Bu sütunlardaki yazılarıma bir hafta kadar ara verdim. Bu dinlenme aslında bendenizin hakkıydı.Zira yıllardır sadece iki ya da üç gün yazamadığım olmuştur.Mesleğime saygının bir gereği olarak hiç ara vermeden yazmak ömrümün sonuna kadar severek ve isteyerek yapacağım bir iştir. Zira bu ülkede yaşamanın bir sonucu olarak Milli varlığımıza,Vatanımıza ve Devletimize sahip çıkmak her vatandaş gibi bendenizin de boyun borcudur.
O sebeple; Allah izin verirse ve imkan bulur isem, yılmadan, usanmadan, bıkmadan hak ve hakikatin, inandığım doğruların ifade edilmesi hususunda mesleki görevimi ve hassasiyetimi titizlikle muhafaza edeceğim.Sonuçta bilgimiz, geçmiş yıllara ait hatıralarımız, mesleki edinimlerimiz, dahası yıllardır savunduğumuz fikirlerimiz bizim için her şeyin üstünde değere sahiptir. Bunun icabını yapmak ise Devletimize ve Aziz Milletimize bir vefa borcumuzdur.
ÖRNEKLEME
Yukarıdaki izahı neden yaptığımı ise bir örnekle daha net olarak sunmak isterim.
Efendim, bilindiği gibi Büyük Milletimizin çok önemli bir Milli Dava ve Dini mesele olarak görüp uzun yıllar mücadelesini verdiği Ayasofya Camii ibadete açıldı.
Yüzbinlerce Müslüman Türk vatandaşının ve bu arada bazı Müslüman yabancı misafirlerimizin de iştirakiyle bir Cuma vakti "Ayasofya-yı Kebir " 86 yıl müze olarak kullanıldıktan sonra, Cumhurbaşkanlığı kararıyla yeniden Cami olarak kullanılmaya başlandı.

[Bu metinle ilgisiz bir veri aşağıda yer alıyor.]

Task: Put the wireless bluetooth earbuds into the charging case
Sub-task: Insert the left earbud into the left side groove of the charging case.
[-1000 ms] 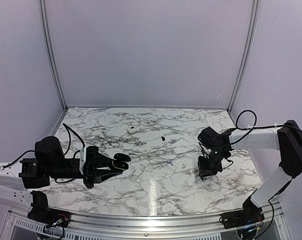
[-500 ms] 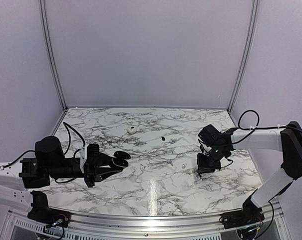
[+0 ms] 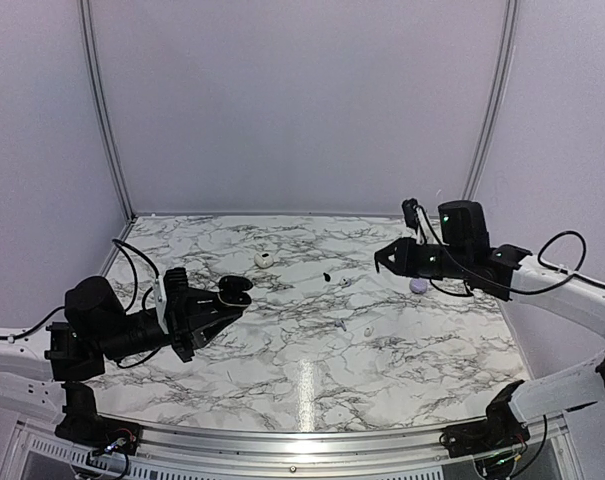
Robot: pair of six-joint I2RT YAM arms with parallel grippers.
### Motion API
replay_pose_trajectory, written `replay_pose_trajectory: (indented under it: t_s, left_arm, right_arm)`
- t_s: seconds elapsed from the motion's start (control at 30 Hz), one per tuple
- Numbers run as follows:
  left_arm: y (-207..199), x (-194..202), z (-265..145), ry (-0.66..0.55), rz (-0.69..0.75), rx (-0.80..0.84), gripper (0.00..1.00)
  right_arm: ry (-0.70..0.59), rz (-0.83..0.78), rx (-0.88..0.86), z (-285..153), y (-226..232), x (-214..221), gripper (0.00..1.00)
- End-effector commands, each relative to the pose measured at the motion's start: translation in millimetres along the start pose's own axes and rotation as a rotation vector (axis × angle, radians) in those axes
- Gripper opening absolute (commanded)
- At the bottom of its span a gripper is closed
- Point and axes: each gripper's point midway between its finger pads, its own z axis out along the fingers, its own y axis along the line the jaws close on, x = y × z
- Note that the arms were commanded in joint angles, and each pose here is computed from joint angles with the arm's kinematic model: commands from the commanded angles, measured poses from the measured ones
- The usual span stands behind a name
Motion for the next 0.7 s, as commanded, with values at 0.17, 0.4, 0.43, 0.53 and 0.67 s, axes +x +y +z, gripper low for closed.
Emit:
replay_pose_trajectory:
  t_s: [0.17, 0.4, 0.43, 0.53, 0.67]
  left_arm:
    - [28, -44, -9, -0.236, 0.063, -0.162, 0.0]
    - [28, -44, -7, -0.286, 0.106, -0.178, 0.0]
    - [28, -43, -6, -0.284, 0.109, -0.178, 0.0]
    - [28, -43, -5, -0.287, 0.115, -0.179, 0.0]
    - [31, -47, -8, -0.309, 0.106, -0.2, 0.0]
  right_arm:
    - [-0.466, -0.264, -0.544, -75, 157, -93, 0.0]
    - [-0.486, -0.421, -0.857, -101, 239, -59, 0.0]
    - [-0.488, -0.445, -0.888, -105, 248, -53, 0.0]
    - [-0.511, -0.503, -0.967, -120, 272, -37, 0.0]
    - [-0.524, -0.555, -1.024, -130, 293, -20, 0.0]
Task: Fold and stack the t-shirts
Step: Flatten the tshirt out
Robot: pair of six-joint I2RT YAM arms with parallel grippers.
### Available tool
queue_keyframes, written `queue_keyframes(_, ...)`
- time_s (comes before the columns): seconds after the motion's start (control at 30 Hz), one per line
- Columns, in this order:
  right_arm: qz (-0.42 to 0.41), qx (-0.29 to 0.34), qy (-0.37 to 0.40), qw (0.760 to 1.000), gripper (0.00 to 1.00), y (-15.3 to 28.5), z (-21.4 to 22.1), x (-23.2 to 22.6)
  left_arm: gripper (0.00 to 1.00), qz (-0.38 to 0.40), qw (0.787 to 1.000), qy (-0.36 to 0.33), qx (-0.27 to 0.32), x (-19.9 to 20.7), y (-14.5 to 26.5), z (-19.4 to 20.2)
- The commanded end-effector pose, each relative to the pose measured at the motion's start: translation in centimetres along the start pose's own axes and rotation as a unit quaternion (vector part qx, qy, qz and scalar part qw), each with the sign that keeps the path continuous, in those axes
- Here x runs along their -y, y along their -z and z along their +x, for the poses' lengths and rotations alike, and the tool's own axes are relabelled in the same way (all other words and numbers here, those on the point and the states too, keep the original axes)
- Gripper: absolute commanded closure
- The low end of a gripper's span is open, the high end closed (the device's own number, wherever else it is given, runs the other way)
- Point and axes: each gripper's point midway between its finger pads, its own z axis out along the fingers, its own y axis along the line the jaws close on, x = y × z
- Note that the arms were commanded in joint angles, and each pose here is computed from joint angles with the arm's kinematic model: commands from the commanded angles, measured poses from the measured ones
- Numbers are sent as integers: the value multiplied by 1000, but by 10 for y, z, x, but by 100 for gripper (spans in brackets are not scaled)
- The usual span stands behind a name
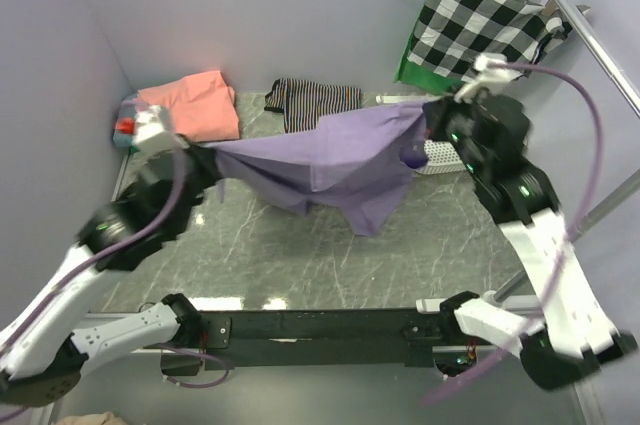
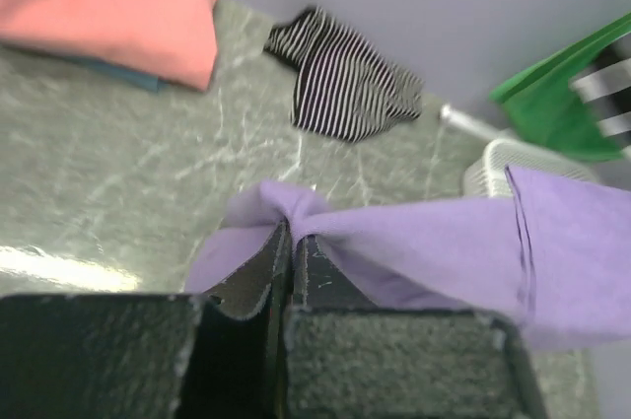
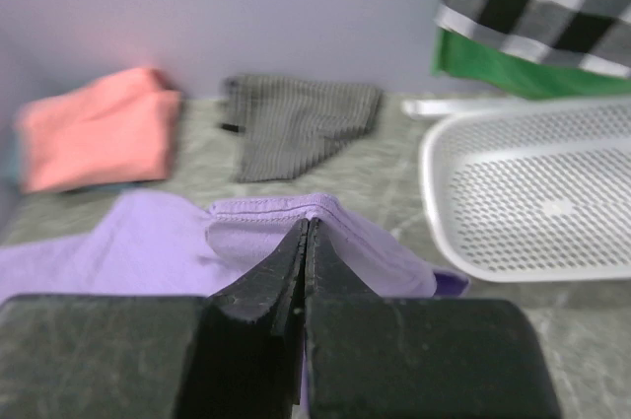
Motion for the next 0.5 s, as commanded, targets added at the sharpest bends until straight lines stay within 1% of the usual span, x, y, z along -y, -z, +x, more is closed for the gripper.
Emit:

Bu işe ilk tepki Yunanistan'dan ve Vatikan'dan geldi. Atina'da bir fanatik grup gösteriler yaparken, Cuma vakti kiliselerden çanlar çaldılar. Dahası alçakça bayrağımızı yaktılar.
Bunları görmeye ve duymaya zaten hazırdık. Hatta fazla da ileri gidemediler. Çünkü Devletimiz bu meselenin bir " Egemenlik meselesi " olduğunu ve Ayasofya'yı ibadete açmamıza kimsenin bir diyeceği olamayacağını resmen ilan etti.
Bu mesele dışarıda böyle kısa vadeli ve saçma sapan bir tepkiyle karşılanırken asıl çirkin kampanya içimizdeki Bizans sevicilerinden geldi ve hala bu Yunanistan taraftarı gevezelikleriyle doğrudan ve açıkça Ayasofya'nın cami olmasına karşı çıkamadıkları için bu konuda Diyanet İşleri Başkanı'nın açılışta sol eline aldığı kılıç ile okuduğu hutbeyi bahane ederek günlerdir saldırıda bulunuyorlar.
Erkekçe ve mert bir biçimde " Ayasofya neden cami yapıldı? Müze olarak kalsaydı " diyemedikleri için, Diyanet İşleri Başkanımız Muhterem Ali Erbaş'ın hutbesinde Fatih Sultan Mehmed'in vasiyetindeki çok önemli bir cümleyi okumasını bahane ederek, televizyon ekranlarında çakallar gibi milletin maneviyatına saldırıyor, inanç ve Milli değerlerine karşı çıkıyorlar. Yunanlılar başta olmak üzere Hristiyan fanatiklerinin Türkiye'de sözcülüğünü yapıyorlar.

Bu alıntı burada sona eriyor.